Salmon Fillet with Potatoes, Celery Root, Onions and Herbs
Ingredients
- Ingredients
- 1 large Salmon (with skin)
- 1 Tbsp butter
- 3 Tbsps parsley (finely chopped)
- 3 Tbsps Dill (finely chopped)
- 500 grams Boiled potato (cooked the previous day)
- salt
- white peppers (finely ground)
- 300 milliliters vegetable stock (cold)
- olive oil (Extra-virgin)
- apple cider vinegar
- 2 small white onions
- ¼ Celery root
Preparation steps
Cut the potatoes into slices as thin as possible. Peel the onions and slice into rings. Peel celery root and grate into thin strips. Combine 4 tablespoons olive oil with 3 tablespoons apple cider vinegar, season with salt and pepper and mix well, then stir in the vegetable stock. Arrange potato slices with onion rings and celery in a serving dish or platter in a single layer.

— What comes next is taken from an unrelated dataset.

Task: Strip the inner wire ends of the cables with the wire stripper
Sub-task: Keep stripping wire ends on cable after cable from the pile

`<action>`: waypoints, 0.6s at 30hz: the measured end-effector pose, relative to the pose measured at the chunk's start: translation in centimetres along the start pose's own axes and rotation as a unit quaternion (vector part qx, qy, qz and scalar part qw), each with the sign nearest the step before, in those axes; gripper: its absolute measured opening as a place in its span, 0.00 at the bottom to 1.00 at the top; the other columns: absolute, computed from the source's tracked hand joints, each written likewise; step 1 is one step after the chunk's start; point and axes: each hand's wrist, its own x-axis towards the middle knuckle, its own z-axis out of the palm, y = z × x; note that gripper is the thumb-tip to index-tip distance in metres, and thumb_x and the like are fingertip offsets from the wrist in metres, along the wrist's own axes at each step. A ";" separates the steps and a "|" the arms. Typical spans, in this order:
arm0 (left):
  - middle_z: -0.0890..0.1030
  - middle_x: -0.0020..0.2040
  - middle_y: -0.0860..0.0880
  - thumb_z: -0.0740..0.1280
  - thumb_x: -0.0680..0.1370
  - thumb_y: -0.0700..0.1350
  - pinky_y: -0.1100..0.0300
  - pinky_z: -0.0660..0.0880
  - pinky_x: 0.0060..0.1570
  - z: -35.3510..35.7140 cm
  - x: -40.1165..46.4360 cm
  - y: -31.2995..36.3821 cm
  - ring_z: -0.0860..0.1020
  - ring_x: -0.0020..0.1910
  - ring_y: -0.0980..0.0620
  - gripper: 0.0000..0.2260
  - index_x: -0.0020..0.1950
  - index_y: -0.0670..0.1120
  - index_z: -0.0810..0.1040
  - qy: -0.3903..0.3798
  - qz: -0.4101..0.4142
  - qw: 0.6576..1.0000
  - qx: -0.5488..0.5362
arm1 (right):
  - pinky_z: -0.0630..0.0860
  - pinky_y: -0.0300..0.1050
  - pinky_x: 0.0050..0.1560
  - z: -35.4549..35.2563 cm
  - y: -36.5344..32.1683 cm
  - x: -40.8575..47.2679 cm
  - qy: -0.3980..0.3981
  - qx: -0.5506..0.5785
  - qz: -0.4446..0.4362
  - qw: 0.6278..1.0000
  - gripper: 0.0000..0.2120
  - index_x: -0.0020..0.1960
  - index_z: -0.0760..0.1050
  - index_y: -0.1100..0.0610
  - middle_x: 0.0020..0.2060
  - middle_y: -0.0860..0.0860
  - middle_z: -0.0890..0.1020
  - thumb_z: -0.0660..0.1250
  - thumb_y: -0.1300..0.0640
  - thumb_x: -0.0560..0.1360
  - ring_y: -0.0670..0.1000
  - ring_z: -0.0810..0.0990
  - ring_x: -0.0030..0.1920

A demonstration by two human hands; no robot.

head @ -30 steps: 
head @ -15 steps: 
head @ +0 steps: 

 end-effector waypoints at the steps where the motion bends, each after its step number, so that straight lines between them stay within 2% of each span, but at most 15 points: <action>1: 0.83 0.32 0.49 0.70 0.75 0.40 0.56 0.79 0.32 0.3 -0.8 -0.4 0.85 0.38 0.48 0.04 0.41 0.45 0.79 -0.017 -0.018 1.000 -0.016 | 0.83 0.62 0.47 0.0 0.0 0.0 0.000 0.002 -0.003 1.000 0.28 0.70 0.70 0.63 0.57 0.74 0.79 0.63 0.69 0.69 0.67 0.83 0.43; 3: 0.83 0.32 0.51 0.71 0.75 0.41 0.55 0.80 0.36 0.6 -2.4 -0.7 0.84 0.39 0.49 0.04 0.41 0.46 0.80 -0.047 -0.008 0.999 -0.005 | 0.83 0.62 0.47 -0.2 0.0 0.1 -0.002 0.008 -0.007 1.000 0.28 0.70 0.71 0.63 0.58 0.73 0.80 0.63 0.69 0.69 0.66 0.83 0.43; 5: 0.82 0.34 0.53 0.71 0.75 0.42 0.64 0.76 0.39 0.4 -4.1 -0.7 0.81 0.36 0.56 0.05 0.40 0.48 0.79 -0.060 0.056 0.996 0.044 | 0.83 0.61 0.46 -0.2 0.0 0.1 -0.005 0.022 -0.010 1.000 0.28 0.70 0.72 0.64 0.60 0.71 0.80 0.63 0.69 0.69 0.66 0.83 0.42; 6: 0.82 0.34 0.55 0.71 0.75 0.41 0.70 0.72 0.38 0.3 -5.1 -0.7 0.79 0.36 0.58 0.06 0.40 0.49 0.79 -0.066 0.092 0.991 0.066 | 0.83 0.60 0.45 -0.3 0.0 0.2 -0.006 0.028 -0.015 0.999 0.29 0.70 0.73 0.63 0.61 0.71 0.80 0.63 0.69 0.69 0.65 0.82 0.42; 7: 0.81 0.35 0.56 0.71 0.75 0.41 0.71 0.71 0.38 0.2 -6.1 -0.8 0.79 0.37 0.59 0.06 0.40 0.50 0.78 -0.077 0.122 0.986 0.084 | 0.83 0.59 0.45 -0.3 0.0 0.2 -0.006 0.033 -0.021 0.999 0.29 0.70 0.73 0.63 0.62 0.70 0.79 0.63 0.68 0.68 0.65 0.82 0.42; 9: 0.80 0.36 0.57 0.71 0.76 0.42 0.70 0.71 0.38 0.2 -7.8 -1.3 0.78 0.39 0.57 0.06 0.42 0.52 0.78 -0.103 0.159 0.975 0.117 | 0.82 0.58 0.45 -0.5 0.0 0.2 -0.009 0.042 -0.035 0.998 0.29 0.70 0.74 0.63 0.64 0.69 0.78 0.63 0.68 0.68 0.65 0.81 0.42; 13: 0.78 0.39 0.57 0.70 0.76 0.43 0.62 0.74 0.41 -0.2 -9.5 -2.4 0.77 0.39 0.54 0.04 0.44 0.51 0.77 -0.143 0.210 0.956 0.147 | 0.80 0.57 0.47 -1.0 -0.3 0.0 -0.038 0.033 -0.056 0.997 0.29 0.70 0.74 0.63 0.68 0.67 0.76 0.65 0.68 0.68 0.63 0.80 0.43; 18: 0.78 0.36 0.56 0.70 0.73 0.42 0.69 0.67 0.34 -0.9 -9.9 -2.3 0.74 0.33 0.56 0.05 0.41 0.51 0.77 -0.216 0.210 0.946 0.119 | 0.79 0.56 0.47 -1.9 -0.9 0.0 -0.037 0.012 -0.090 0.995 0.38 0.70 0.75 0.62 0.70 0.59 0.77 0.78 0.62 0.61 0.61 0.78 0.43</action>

Pour vegetable dressing over the potatoes and the onions and let marinate at room temperature for about 1 hour.
Meanwhile, preheat the oven to 140°C (approximately 275°F). Rub the salmon with 1-2 tablespoons oil and season with salt, pepper and the herbs. Lay salmon (skin side down) on a baking sheet lined with aluminum foil and bake for 20-25 minutes. Then the arrange salmon on the vegetables and serve immediately.